Comma pulls “1000+ hours of data / day”, although it’s unclear whether this is “out of the 10,000 hours that people are driving with openpilot”, which would imply that these segments only reflect when openpilot is active [4:15-4:26]. Regardless, there is a degree of selectivity applied - a significant one too, approximately 0.1. Mitchell describes the process:

  1. the comma device records segments (video + sensor data) in one minute chunks
  2. the device uploads a heavily quantized/compressed version of this data (a qlog) to the cloud
  3. some algorithm discerns whether the whole segment should be fetched based on the qlog
  4. data is fetched, if applicable

On the other hand, Tesla operates at a vastly different scale with the ability to capture “500 years of driving data every single day” [10:04]. Ashok doesn’t go into technical detail about how they distill the 500 years of data into some smaller set, but they both discuss the principles used to detect “interesting” segments (although Mitchell’s talk focuses more on later stages, like train/test split).

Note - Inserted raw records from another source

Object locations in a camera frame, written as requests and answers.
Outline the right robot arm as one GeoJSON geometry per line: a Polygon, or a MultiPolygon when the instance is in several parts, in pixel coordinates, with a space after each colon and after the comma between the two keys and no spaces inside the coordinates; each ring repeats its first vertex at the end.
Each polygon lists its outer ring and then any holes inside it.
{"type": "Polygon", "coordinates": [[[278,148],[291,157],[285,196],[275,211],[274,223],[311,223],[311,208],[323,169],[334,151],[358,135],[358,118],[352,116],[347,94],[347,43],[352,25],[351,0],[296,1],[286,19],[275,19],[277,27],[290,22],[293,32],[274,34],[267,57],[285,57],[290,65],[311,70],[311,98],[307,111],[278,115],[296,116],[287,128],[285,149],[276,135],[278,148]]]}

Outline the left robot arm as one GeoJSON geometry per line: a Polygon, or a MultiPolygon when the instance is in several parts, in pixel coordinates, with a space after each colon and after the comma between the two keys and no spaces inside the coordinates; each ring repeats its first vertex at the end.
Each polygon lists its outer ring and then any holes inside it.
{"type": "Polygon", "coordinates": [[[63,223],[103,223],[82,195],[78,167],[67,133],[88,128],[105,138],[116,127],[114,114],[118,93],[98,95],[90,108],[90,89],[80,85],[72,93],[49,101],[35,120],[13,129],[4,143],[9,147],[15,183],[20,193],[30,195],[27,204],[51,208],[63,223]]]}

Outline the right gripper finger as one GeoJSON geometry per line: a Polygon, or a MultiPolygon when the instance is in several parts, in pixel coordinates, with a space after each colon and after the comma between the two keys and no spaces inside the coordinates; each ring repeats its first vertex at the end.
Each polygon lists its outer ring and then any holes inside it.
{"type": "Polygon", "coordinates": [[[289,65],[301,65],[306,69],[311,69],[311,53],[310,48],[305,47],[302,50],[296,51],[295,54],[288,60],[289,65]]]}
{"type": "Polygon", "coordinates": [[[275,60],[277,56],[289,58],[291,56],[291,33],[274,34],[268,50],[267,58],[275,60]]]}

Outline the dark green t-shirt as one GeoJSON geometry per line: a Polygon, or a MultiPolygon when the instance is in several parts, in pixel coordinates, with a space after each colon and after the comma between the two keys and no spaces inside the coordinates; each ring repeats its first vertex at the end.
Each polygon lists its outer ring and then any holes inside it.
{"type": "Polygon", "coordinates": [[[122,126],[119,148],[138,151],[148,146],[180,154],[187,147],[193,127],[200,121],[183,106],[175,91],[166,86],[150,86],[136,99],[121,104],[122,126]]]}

Tesla, for one, has been very vocal about autonmous driving’s “long tail” (Ashok has tweeted, “The long tail is sooo long, that most people can’t grasp it.”). In practice, this means that in order to create safe autonomous driving systems, real world data is needed and this data must be varied enough to capture extreme scenarios beyond a daily work commute, for instance.

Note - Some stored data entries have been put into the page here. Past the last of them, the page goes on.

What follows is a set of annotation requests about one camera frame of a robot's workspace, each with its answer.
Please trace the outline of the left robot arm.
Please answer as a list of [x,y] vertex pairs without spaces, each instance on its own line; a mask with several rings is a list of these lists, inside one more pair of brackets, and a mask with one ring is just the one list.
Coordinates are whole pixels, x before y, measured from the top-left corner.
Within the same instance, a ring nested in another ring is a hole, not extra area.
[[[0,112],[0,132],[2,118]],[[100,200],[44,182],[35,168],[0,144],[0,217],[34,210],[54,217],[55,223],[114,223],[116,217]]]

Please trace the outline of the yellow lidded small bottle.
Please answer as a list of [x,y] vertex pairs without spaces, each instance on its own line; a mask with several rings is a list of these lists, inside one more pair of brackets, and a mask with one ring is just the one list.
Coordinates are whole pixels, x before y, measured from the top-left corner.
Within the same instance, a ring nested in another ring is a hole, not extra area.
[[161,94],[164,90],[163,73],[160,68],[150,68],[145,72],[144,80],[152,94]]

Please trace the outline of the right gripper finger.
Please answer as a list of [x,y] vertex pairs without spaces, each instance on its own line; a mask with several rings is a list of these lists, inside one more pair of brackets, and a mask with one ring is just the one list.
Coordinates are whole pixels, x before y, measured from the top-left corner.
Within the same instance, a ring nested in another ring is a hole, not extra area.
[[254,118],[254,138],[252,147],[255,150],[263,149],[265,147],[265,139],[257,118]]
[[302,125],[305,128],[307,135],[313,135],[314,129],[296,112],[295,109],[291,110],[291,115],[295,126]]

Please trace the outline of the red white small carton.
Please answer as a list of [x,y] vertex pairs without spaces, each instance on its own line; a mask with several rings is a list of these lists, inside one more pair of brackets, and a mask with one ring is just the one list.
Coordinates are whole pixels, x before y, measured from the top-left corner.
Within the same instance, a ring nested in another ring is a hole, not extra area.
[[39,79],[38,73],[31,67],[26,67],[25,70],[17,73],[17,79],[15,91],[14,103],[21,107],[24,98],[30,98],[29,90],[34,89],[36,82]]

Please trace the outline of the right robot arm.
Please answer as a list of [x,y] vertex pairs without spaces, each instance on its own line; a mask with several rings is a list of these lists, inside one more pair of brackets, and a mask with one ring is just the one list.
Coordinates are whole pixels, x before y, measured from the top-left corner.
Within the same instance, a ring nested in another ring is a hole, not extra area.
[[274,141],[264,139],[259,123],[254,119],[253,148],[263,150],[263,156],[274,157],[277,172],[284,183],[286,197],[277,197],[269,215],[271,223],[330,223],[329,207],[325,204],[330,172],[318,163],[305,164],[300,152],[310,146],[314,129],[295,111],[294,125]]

In another talk at COMMA CON 2025, Harald Schaefer shows how Comma’s infra supports the ability to parse through downloaded segments to find interesting cases, specifically events where the car breaks hard [20:50]. Although the code isn’t explicit, I imagine that this is an example of using sensor data (check out examples of comma’s rlogs) to find anomalies as opposed to using video. It’s important to note that this is after the data has already been deemed “useful” (wrt the algorithm above).

Ashok mentions other methods to discern interesting driving data: tiny NNs for semantic object detection, user intervention during autonmous operation, and any large changes in state space (i.e., hard breaks). The detail here is unfortunately obscured - are they also looking at a distilled version of the full record? Is detection staged into tiers to reduce transmission over the network? Nonethless, I think comparing the principles of the two approaches outlines how the dataset curation flow might look. It is not feasible to collect everything and, better yet, doing so would likely overfit the model to mundane data. Comma’s datacenter is pretty lean for the magnitude that they’re operating at, so as Ursula says in DHL’s Women in Love, “One must discriminate” – data collection is no exception.